=== What is needed ===
Lines that contain the string "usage" are the ones to list; copy all of them from the records.

=== Provided records ===
*** Begin section ***
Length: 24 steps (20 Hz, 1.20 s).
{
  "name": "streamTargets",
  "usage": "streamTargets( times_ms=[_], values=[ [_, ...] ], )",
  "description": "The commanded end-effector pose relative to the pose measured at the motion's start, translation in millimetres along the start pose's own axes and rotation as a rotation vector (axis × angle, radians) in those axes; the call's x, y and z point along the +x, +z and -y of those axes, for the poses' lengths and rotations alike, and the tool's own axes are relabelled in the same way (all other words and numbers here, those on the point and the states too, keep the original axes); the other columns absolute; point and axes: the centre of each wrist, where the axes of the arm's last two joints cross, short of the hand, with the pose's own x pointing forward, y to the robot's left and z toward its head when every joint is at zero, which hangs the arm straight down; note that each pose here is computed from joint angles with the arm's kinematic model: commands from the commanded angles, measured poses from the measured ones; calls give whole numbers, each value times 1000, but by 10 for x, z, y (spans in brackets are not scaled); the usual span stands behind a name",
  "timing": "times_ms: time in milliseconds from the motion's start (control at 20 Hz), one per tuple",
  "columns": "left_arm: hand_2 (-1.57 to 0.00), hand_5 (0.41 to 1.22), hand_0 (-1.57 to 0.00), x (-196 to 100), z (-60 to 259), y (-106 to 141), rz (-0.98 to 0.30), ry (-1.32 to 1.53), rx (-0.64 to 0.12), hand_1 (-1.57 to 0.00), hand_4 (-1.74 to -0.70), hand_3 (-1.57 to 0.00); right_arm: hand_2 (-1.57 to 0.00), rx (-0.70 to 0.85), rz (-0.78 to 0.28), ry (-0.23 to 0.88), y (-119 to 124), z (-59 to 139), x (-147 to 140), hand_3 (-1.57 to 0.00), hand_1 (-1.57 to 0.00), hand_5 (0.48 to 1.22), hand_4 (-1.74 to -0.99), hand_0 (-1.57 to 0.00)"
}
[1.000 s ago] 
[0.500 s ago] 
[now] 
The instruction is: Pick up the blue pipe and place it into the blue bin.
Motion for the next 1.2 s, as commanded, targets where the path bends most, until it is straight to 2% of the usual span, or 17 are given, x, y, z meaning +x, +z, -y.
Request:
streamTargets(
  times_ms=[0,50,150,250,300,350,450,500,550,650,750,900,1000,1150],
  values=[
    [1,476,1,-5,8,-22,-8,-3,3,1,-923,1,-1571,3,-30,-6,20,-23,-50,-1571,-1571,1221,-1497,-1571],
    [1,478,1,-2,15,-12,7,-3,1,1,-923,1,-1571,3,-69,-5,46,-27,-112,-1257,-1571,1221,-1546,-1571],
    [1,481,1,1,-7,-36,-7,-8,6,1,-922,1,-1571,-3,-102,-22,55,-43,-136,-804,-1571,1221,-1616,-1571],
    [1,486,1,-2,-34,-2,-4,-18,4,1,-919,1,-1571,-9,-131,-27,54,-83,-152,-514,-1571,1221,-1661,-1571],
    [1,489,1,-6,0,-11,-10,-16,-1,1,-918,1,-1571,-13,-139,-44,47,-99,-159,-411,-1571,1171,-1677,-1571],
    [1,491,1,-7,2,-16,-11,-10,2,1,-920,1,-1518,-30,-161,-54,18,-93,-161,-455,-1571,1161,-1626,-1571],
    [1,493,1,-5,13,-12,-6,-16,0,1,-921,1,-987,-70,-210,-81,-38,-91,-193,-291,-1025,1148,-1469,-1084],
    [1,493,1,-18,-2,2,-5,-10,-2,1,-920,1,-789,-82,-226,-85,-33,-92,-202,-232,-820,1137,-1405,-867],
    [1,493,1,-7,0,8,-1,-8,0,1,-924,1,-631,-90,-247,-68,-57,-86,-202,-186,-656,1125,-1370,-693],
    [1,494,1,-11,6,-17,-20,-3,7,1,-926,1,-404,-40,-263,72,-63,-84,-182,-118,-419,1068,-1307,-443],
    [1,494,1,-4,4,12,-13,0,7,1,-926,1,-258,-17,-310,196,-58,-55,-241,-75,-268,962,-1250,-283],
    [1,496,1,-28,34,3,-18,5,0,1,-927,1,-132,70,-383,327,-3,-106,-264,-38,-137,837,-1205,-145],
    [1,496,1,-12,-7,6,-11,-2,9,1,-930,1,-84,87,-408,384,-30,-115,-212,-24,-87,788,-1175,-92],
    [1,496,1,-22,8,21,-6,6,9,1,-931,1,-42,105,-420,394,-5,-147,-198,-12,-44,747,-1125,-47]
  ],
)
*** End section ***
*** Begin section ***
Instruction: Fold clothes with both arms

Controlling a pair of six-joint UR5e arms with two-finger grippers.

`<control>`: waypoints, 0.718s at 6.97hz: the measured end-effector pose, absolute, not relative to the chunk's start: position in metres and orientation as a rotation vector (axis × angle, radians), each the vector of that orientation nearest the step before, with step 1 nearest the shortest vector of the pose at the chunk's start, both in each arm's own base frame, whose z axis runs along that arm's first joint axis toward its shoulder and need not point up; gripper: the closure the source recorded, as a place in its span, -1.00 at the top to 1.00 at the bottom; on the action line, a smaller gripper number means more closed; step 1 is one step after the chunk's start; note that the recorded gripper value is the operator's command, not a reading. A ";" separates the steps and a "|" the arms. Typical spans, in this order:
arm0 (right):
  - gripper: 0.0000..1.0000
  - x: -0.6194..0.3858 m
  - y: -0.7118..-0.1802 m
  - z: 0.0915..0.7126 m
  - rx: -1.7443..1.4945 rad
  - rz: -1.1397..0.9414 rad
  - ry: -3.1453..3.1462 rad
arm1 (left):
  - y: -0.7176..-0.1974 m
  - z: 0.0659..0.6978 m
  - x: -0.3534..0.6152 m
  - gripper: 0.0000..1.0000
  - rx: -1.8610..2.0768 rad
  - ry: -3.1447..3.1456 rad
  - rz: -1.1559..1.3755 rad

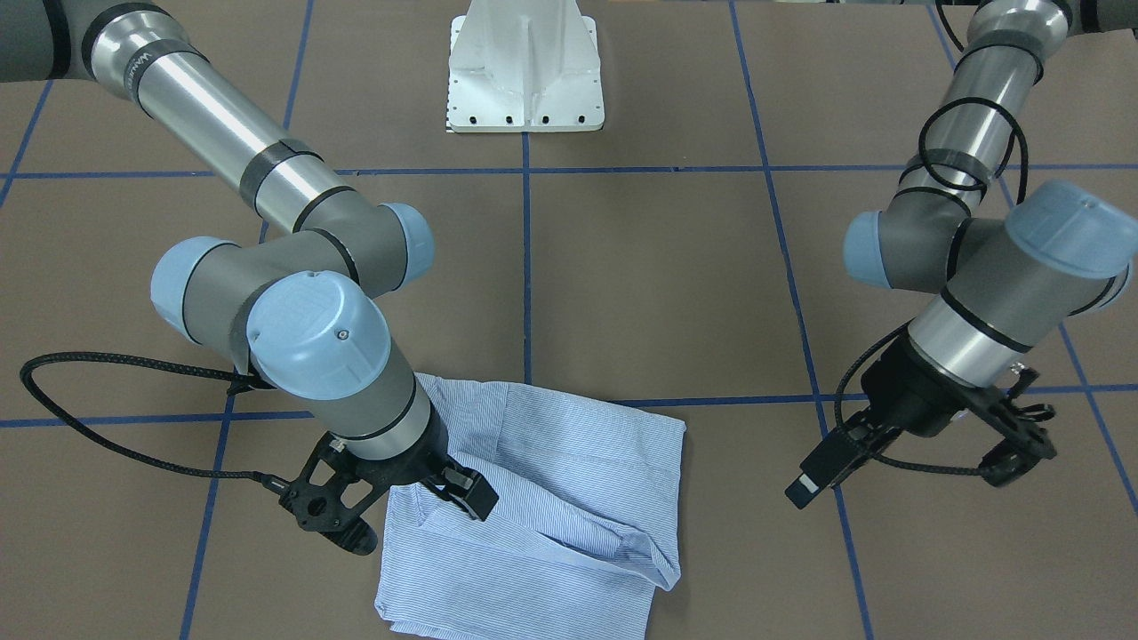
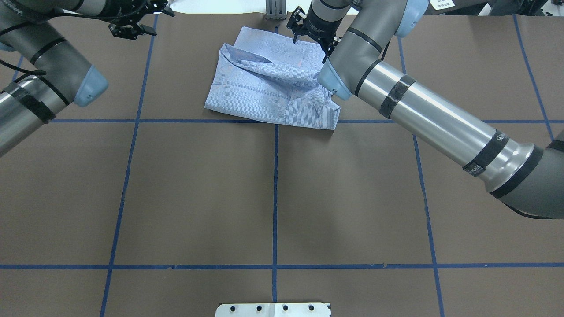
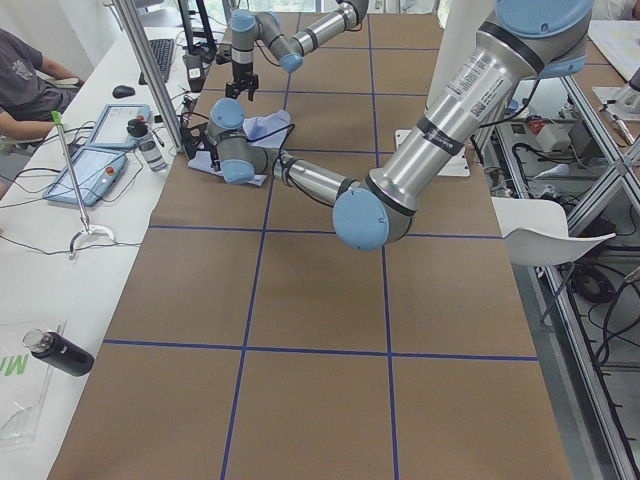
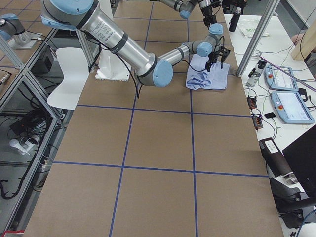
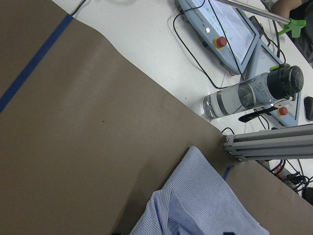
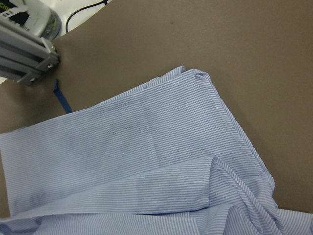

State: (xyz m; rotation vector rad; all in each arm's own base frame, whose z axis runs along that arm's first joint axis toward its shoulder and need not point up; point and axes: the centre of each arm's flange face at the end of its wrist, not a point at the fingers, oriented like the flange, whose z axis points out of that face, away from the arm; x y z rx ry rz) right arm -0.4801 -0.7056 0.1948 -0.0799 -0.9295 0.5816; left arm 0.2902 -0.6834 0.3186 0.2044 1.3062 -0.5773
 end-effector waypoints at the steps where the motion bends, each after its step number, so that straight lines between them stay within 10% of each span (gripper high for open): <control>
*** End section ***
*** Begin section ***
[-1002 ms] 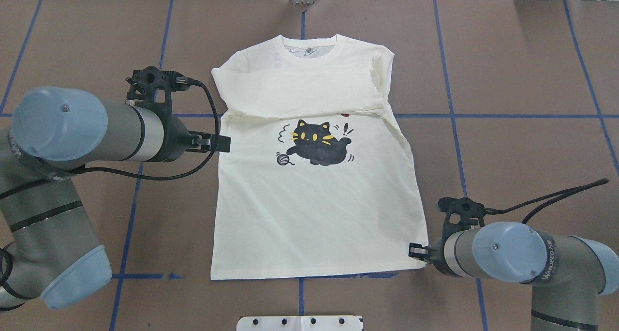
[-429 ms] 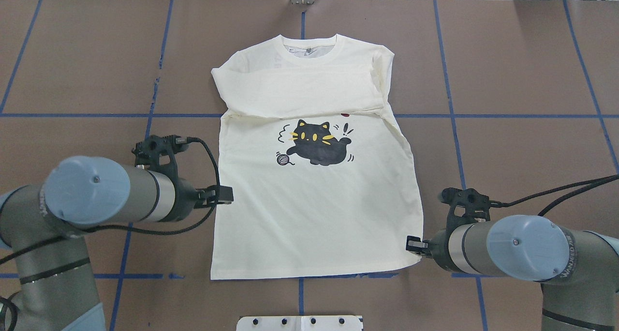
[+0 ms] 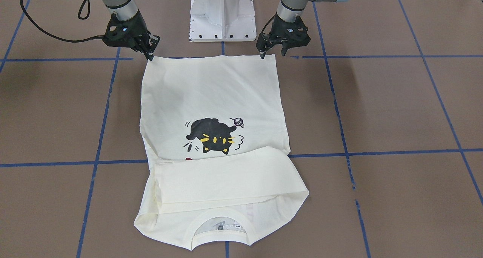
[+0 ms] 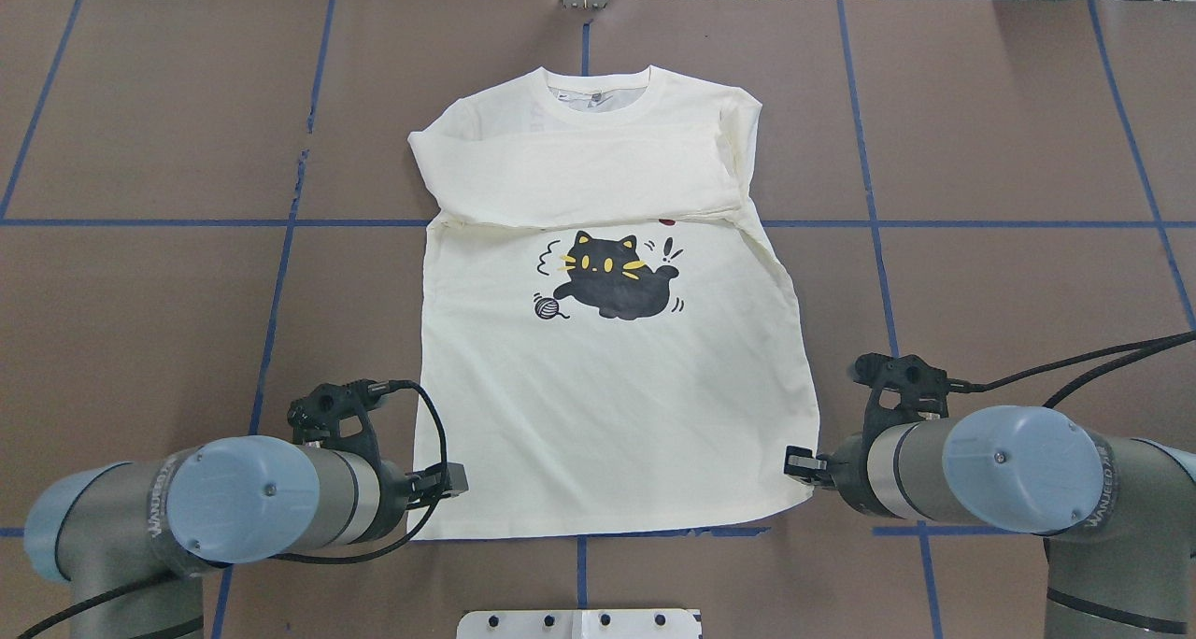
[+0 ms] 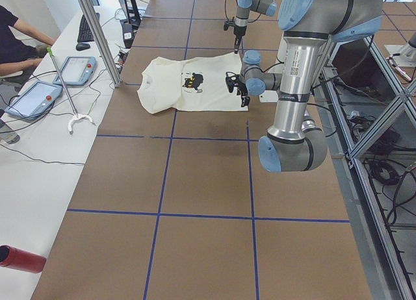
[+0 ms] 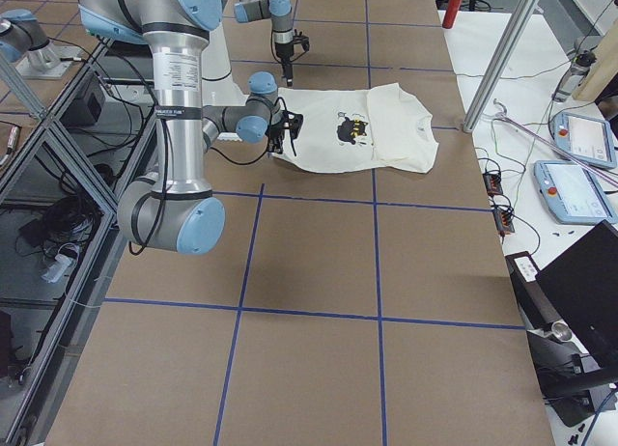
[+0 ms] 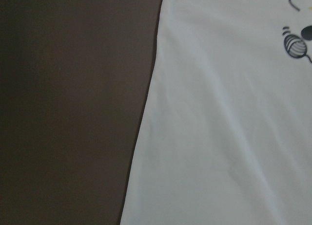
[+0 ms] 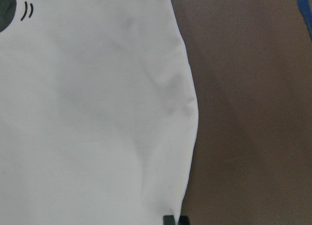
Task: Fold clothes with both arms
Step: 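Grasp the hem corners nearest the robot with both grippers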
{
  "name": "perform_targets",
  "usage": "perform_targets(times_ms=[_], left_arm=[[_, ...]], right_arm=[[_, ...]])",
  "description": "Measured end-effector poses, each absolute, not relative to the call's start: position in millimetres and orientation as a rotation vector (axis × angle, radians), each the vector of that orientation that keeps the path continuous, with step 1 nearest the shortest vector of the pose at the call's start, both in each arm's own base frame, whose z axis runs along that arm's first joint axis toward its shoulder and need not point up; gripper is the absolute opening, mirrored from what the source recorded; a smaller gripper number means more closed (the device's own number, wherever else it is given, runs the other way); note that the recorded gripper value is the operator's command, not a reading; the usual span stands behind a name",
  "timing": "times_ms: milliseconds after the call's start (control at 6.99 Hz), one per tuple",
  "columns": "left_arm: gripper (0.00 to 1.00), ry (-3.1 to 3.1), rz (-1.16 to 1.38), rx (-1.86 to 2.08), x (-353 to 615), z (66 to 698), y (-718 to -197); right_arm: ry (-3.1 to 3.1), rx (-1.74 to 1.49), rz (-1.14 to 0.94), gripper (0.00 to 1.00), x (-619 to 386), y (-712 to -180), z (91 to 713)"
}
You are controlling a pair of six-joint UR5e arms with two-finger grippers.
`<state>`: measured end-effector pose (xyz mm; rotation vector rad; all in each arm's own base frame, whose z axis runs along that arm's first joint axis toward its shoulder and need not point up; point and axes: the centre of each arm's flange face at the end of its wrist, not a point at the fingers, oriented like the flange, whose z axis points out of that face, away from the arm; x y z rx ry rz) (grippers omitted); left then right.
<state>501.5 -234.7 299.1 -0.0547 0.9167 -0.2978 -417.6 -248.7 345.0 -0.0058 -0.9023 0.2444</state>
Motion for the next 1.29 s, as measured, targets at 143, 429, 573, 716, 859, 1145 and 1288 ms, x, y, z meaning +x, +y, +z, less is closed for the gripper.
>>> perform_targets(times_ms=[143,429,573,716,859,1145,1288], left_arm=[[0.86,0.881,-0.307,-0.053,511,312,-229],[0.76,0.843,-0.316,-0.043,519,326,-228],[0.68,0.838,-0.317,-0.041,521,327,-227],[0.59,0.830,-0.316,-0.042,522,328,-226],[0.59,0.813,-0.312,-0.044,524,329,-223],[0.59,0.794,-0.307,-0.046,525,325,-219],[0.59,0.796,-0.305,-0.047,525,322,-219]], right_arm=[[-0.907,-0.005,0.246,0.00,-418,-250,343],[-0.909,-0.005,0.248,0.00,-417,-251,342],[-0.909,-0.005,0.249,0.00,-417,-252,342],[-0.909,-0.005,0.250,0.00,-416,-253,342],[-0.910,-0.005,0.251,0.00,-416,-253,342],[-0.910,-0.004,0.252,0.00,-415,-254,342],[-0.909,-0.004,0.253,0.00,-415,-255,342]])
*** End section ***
=== Expected answer ===
  "usage": "streamTargets( times_ms=[_], values=[ [_, ...] ], )",
  "usage": "perform_targets(times_ms=[_], left_arm=[[_, ...]], right_arm=[[_, ...]])",

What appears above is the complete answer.